--- START ---
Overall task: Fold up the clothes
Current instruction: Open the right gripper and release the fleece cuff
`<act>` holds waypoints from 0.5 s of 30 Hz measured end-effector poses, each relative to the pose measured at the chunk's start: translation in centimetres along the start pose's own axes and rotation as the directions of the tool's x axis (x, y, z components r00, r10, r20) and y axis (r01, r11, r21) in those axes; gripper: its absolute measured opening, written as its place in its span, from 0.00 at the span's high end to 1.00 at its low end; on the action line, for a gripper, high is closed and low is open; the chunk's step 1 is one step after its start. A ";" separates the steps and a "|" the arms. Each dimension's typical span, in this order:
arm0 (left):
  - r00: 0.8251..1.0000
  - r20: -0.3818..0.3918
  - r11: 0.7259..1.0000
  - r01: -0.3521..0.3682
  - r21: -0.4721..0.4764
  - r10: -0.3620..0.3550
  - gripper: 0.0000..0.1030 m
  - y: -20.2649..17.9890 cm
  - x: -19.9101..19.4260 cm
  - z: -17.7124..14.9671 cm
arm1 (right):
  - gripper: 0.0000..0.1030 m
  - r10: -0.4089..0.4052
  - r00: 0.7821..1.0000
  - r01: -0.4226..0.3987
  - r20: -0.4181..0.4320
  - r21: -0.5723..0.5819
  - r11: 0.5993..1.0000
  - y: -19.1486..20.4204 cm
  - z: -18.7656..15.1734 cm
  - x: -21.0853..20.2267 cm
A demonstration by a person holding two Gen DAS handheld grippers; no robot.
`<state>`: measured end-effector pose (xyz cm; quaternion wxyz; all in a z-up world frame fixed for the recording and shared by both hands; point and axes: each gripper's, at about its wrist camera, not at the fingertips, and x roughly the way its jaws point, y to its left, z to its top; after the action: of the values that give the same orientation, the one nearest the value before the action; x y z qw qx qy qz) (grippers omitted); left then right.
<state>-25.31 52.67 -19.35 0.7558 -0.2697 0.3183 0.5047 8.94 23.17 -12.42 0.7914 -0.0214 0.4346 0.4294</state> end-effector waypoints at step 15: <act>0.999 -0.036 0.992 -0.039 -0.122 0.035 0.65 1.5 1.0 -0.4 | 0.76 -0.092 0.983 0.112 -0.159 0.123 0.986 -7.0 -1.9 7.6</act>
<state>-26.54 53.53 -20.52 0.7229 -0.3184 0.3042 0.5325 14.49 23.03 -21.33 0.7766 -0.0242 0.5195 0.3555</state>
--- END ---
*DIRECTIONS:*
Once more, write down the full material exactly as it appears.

*OUTPUT FOR THIS TASK:*
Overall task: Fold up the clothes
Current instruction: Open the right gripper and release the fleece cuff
`<act>` holds waypoints from 0.5 s of 30 Hz measured end-effector poses, each relative to the pose measured at the chunk's start: translation in centimetres along the start pose's own axes and rotation as the directions of the tool's x axis (x, y, z components r00, r10, r20) and y axis (r01, r11, r21) in those axes; gripper: its absolute measured opening, written as its place in its span, from 0.00 at the span's high end to 1.00 at its low end; on the action line, for a gripper, high is closed and low is open; the chunk's step 1 is one step after its start. A ";" separates the steps and a "|" the arms. Each dimension's typical span, in this order:
arm0 (left):
  - r00: 0.8251..1.0000
  - r20: -0.3818..0.3918
  - r11: 0.7259..1.0000
  - r01: -0.3521..0.3682
  - r21: -0.4721..0.4764
  - r10: -0.3620..0.3550
  - gripper: 0.0000..0.1030 m
  - y: -20.2649..17.9890 cm
  - x: -19.9101..19.4260 cm
  - z: -17.7124..14.9671 cm
arm1 (right):
  - gripper: 0.0000..0.1030 m
  - r10: -0.4089..0.4052
  - r00: 0.7821..1.0000
  - r01: -0.4226..0.3987
  - r20: -0.4181..0.4320
  - r21: -0.5723..0.5819
  - r11: 0.5993..1.0000
  - y: -19.1486..20.4204 cm
  - z: -18.7656..15.1734 cm
  - x: -21.0853..20.2267 cm
A demonstration by a person holding two Gen DAS handheld grippers; no robot.
`<state>`: measured end-effector pose (xyz cm; quaternion wxyz; all in a z-up world frame fixed for the recording and shared by both hands; point and axes: each gripper's, at about its wrist camera, not at the fingertips, and x roughly the way its jaws point, y to its left, z to its top; after the action: of the values that give the same orientation, the one nearest the value before the action; x y z qw qx qy qz) (grippers omitted); left then right.
<state>-25.31 52.67 -19.35 0.7558 -0.2697 0.3183 0.5047 8.94 23.17 -12.42 0.7914 -0.0214 0.4346 0.4294</state> end-effector waypoints at step 15: <act>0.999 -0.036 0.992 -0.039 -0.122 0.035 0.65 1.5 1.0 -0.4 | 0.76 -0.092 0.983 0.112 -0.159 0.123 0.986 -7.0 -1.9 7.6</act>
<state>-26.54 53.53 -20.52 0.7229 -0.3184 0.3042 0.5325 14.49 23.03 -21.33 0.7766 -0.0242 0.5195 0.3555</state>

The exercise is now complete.